À la mi-décembre, la route 132 a été arrachée par la mer en quatre endroits et fermée deux jours entre Tourelle et Manche-d'Épée.

Québec va lutter contre l'érosion

Lors de l'assermentation de Pierre Moreau, les premiers mots du premier ministre Philippe Couillard ont été pour l'Est-du-Québec, ébranlé par des tempêtes dévastatrices au cours du dernier mois. Un signal que Québec commence à prendre le problème de l'érosion au sérieux, se réjouissent des élus gaspésiens.
«On a tous été touchés par les images de destruction importante», a déclaré M. Couillard à la suite de la cérémonie. «Le gouvernement est au travail pour faciliter le traitement des demandes, répondre aux besoins et planifier les prochaines étapes.»
Sur l'érosion côtière, «nos équipes travaillent [...] pour trouver de nouvelles pistes de solution à plus long terme», a ajouté le premier ministre.
Pour Dario Jean, maire de Marsoui en Haute-Gaspésie, c'est le signal que le gouvernement «commence à prendre les élus de la Gaspésie au sérieux».
La menace de l'érosion côtière est évoquée depuis plus de 10 ans sur la péninsule. «Avant, c'était une fois de temps en temps. Aujourd'hui, c'est devenu récurrent, dit M. Jean. Il faut se préparer. La route 132 en Haute-Gaspésie, il va falloir la déplacer ou la protéger.»

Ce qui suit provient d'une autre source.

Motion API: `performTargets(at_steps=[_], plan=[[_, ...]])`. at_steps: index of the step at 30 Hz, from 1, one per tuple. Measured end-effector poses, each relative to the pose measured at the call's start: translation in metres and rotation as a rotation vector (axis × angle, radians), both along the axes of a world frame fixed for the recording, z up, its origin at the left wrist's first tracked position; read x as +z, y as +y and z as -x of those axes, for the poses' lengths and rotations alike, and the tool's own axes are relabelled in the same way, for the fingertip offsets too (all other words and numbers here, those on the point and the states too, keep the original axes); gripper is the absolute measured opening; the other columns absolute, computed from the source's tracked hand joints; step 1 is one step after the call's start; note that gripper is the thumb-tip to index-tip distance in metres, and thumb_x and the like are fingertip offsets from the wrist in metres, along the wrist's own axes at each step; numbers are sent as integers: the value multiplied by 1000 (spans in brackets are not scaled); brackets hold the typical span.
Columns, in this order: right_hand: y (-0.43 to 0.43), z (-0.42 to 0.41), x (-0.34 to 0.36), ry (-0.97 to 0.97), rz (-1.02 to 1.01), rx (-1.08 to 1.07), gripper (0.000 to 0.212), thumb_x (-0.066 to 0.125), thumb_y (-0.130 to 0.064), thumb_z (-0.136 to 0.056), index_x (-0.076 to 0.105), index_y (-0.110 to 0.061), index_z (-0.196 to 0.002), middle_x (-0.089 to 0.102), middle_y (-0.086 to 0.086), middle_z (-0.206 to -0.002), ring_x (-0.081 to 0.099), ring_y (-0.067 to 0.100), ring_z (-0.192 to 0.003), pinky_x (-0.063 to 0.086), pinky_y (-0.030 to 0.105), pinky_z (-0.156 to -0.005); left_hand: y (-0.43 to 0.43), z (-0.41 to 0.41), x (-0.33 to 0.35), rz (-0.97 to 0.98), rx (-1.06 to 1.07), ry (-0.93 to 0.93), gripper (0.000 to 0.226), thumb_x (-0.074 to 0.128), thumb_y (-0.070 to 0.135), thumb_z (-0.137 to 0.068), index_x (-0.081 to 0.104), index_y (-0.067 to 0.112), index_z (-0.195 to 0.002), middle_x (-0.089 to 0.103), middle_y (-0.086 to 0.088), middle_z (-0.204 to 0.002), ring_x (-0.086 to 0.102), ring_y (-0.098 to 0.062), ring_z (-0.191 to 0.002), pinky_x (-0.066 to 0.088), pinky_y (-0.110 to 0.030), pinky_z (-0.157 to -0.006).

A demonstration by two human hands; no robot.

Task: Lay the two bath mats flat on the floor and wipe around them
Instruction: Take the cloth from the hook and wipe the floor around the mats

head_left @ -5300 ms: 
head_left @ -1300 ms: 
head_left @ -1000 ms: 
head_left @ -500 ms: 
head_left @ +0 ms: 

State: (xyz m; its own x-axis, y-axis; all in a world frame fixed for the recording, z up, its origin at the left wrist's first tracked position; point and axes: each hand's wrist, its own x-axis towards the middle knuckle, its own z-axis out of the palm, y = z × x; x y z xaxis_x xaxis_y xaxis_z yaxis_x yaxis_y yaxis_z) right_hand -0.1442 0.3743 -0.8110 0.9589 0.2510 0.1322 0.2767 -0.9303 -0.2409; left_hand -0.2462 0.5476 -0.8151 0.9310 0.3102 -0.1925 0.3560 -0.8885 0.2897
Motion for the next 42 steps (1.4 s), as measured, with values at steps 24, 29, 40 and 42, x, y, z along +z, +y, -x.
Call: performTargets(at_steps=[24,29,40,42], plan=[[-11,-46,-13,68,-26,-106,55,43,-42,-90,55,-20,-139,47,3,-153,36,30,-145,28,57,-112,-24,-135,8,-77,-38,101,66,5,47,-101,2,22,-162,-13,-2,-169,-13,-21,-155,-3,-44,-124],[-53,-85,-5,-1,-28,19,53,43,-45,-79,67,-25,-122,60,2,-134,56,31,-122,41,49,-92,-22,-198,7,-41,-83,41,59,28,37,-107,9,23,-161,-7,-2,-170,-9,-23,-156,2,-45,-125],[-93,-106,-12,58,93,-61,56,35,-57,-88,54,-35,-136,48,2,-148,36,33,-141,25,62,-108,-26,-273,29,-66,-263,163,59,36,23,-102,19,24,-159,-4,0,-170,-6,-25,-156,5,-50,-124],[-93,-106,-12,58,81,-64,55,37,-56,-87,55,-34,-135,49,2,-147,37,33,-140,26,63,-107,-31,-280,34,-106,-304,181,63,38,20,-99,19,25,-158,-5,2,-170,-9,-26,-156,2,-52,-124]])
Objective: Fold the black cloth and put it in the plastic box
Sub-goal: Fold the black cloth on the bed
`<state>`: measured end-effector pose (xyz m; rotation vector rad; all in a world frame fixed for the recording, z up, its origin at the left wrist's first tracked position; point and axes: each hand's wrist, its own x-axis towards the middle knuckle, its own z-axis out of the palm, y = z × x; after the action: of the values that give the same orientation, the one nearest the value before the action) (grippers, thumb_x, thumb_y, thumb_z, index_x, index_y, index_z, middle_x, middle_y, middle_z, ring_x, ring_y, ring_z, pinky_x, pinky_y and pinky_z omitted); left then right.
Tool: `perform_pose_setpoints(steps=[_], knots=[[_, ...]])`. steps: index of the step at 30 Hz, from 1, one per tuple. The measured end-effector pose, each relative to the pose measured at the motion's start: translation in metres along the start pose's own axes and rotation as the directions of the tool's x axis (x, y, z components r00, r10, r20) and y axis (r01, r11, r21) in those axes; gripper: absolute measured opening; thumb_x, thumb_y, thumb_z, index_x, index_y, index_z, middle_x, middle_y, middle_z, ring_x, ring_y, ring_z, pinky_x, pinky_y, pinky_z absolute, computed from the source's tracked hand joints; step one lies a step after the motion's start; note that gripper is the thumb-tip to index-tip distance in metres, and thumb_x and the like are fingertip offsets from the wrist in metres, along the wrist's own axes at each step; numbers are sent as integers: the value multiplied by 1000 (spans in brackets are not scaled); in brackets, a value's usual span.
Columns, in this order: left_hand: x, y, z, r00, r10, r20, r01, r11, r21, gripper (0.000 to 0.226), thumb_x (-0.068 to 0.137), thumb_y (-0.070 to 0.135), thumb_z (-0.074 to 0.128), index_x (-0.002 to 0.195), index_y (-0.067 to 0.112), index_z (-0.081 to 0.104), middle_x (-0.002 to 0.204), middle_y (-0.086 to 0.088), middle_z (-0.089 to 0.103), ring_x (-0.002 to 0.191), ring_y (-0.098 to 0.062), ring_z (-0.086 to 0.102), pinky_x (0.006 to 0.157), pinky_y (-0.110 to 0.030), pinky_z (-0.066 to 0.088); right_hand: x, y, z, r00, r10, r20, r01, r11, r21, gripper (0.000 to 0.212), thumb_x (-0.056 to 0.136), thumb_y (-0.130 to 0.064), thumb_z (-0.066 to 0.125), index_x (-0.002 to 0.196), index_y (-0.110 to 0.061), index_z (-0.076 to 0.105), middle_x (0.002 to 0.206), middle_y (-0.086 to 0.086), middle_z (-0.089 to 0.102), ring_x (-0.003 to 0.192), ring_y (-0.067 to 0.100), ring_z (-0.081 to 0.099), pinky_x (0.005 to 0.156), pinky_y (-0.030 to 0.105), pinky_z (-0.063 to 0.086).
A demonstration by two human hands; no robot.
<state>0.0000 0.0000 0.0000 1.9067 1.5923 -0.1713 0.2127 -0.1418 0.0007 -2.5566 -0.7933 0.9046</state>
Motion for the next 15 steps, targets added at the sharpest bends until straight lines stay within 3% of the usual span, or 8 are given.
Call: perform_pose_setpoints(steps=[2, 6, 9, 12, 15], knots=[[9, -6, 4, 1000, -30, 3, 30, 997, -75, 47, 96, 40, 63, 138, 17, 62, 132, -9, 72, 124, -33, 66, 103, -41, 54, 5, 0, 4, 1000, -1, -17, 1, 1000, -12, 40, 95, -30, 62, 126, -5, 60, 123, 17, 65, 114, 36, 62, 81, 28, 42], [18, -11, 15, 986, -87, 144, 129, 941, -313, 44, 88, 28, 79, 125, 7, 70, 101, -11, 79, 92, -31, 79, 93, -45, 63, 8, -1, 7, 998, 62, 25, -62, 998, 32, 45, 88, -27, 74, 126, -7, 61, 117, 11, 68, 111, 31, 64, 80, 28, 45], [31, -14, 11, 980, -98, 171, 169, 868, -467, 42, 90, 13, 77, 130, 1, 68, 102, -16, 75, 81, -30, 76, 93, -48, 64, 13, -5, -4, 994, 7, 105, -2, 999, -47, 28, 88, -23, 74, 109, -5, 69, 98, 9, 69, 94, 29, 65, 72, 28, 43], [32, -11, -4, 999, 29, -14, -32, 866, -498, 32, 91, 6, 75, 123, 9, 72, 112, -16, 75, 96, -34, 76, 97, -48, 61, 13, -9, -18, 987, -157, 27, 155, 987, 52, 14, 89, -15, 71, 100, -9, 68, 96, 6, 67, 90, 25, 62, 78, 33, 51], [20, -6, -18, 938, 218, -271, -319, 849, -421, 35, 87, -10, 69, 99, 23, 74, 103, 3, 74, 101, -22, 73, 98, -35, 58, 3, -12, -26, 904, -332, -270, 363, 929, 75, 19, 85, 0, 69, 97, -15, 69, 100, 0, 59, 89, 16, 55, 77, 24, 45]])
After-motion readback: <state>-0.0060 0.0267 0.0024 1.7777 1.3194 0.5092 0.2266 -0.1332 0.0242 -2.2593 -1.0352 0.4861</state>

À la mi-décembre, la 132 a été arrachée par la mer en quatre endroits et fermée deux jours entre Tourelle et Manche-d'Épée, une section qui inclut Marsoui. «Ce n'est pas rien, d'être isolés par un bris de route. Ça aurait pu avoir de graves conséquences», dit M. Jean.
Selon la préfète de la MRC du Rocher-Percé, Nadia Minassian, la déclaration du premier ministre «vient confirmer l'excellente écoute» obtenue depuis les hautes marées conjuguées à de forts vents qui ont ravagé Percé le 30 décembre. 
Mme Minassian se réjouit d'entendre M. Couillard parler de «nous soutenir dans les prochaines étapes». «Il faut voir si l'action va suivre», dit-elle. La préfète exige une «voie rapide» pour trouver le bon modèle de protection contre l'érosion à Percé. Il reste «très peu de temps» avant le prochain hiver de tempêtes, argue-t-elle.
Intervention «pratiquement un mois» plus tard
«Que lui [Philippe Couillard] prenne les choses en main est une bonne nouvelle», dit le député péquiste de Gaspé, Gaétan Lelièvre. «Ça montre que nos revendications de la semaine dernière ont porté fruit.»
Le député, appuyé par le Conseil national du Parti québécois, réclame une cellule de crise interministérielle pour garantir la sécurité des gens de l'Est-du-Québec en cas de catastrophe.
Du même souffle, M. Lelièvre relève que le premier ministre intervient «pratiquement un mois» après les premiers dommages survenus à la mi-décembre.
 «Je vais être encore plus actif pour surveiller les résultats», ajoute le député. Sans un ministre responsable de concerter les actions sur l'érosion, il craint que chaque ministère retourne travailler en silo.